Depois do treino a sensação é sempre aquela de dor? Tem dificuldade até de se movimentar? Entenda melhor e saiba como amenizar.
Quem pratica atividade física já experimentou algum tipo de dor muscular pós-treino. Sendo assim, provavelmente teve dúvidas se treinou corretamente, se deveria treinar com dor mesmo e se isso seria bom para a saúde física.
Apesar de ser uma sensação chata dependendo do lugar do corpo e da intensidade, a dor muscular faz parte da resposta do corpo aos estímulos recebidos.
Ou seja, é esperado que ao receber uma carga maior ou estímulo diferente do que está acostumado, o músculo venha a apresentar um sinal de que sentiu aquele movimento.
No entanto, é importante entender o que causa essas dores e como aliviar para manter uma rotina saudável e um corpo livre de lesões mais sérias.
Qual a causa das dores musculares pós-treino?
Resumidamente, a dor muscular pós treino acontece devido à aplicação de carga maior do que o corpo está acostumado ou ao receber estímulo diferente do habitual.
Dessa forma, o músculo apresenta microlesões e rompimento das fibras de maneira superficial, além de acumular ácido lático. A dor surge algumas horas depois do treino como resposta de que já chegou ao limite.
O pico da dor acontece aproximadamente 24 horas depois do esforço, podendo durar até 72 horas e precisa ser observado.
Como aliviar dores pós-treino
Para aliviar as dores pós-treino, é possível tomar algumas ações.
Aplicar gelo local
A aplicação de gelo ajuda na redução do inchaço e da dor. Além disso, acelera a recuperação das microlesões dos músculos. Dessa forma, evita lesões maiores e diminui o tempo da sensação de dor.
Massagem local
A massagem possui um efeito positivo depois da prática de exercícios físicos, pois ajuda no aumento do fluxo sanguíneo dos músculos. Além de ajudar a acelerar o processo de remoção de substâncias inflamatórias — como o ácido lático — responsáveis pela dor.
É importante começar a massagear de fora para dentro da região dolorida, até chegar ao centro, que é o músculo. É possível fazer pressão com uma bola de tênis ou optar por um dispositivo de automassagem.
Boas noites de sonos
O descanso noturno ajuda na restauração dos níveis de energia, além de colaborar no restabelecimento da musculatura, facilitando a estabilização do corpo. Dessa forma, ter boas noites de sono ajuda na recuperação das dores musculares.
Fique de repouso
Descansar o músculo e deixar que o corpo se recupere é muito importante para não aumentar as lesões musculares.
As fibras musculares passam por um processo de recuperação de 24 a 48 horas para cicatrização.
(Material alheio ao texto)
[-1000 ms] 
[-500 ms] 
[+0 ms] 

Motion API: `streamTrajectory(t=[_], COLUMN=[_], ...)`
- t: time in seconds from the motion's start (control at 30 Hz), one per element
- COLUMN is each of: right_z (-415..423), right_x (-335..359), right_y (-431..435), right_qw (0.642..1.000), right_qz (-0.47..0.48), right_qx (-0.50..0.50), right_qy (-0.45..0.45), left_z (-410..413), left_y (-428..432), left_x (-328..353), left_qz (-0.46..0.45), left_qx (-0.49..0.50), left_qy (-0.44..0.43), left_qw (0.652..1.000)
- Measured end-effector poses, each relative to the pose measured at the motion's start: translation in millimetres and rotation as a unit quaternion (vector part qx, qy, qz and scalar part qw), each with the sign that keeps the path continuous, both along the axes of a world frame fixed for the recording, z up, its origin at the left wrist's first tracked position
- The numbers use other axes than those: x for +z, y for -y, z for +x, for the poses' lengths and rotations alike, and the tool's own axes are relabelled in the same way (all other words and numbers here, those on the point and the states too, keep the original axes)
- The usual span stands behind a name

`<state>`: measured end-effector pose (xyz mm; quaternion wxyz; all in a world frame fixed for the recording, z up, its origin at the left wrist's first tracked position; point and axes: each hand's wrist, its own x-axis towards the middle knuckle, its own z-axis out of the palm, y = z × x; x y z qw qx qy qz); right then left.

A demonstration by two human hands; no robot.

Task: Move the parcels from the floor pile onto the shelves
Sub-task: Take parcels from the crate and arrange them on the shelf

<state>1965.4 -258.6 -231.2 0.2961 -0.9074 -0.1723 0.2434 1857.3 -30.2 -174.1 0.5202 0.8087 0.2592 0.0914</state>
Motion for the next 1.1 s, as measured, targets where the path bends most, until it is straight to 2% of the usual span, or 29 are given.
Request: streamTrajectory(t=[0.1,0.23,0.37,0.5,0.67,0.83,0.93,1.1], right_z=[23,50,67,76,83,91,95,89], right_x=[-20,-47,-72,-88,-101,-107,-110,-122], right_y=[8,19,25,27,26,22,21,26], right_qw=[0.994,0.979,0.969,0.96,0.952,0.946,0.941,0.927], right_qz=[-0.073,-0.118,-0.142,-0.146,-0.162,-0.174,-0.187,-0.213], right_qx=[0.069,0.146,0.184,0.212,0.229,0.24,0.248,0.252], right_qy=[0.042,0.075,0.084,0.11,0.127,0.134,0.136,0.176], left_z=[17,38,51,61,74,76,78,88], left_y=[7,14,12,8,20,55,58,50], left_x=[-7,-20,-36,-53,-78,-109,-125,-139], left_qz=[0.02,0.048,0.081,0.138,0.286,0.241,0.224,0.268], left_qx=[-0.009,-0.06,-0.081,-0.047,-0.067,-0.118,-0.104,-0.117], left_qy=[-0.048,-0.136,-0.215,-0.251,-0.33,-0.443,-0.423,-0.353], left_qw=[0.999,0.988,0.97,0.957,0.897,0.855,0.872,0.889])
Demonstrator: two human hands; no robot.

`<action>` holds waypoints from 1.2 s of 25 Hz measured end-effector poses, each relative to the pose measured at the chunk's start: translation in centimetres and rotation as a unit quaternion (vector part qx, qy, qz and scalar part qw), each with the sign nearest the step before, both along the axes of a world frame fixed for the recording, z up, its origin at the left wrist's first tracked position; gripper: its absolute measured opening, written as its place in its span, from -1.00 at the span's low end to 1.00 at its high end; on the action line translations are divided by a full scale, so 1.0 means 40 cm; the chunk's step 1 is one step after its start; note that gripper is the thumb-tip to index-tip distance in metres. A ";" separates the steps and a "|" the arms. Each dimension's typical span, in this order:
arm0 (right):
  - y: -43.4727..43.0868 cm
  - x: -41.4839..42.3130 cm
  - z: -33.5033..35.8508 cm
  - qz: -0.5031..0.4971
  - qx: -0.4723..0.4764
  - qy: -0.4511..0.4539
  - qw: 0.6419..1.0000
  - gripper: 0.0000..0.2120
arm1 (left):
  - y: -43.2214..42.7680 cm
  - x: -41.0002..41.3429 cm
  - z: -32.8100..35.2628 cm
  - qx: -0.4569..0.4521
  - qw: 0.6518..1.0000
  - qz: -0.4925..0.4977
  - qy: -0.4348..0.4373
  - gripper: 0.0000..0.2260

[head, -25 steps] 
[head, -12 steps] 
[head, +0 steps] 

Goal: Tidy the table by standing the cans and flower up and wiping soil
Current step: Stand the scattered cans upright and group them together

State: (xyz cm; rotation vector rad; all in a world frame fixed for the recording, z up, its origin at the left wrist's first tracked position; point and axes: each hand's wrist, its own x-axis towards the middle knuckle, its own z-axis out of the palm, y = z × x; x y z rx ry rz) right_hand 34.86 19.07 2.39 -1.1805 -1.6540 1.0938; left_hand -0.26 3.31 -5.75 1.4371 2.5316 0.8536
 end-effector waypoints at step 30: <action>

Sendo assim, respeitar esse tempo e mudar o foco do treino ajuda o corpo a absorver os benefícios das atividades.
Como evitar dores pós-treino
Sabendo que as microlesões musculares atuam como resposta do corpo aos exercícios, fica mais desafiador evitar dores no pós-treino, né?
No entanto, dá para amenizá-las e manter um ritmo mais saudável para não sentir tanto depois de estimular os músculos.
Faça alongamento
O alongamento melhora a circulação, atua na redução do risco de lesões futuras e proporciona maior flexibilidade e mobilidade.
Sendo assim, providenciar alongamento antes e depois dos treinos colabora para a melhora no desempenho físico e acelera a recuperação muscular.
Pratique atividades físicas regularmente
Quanto mais regular a prática, mais resistência e força os músculos terão. Assim, estarão mais adaptados com os estímulos recebidos e logo, a dor será menor e mais branda.
Com essas informações você poderá praticar atividades com segurança para ter menos dores musculares pós-treino.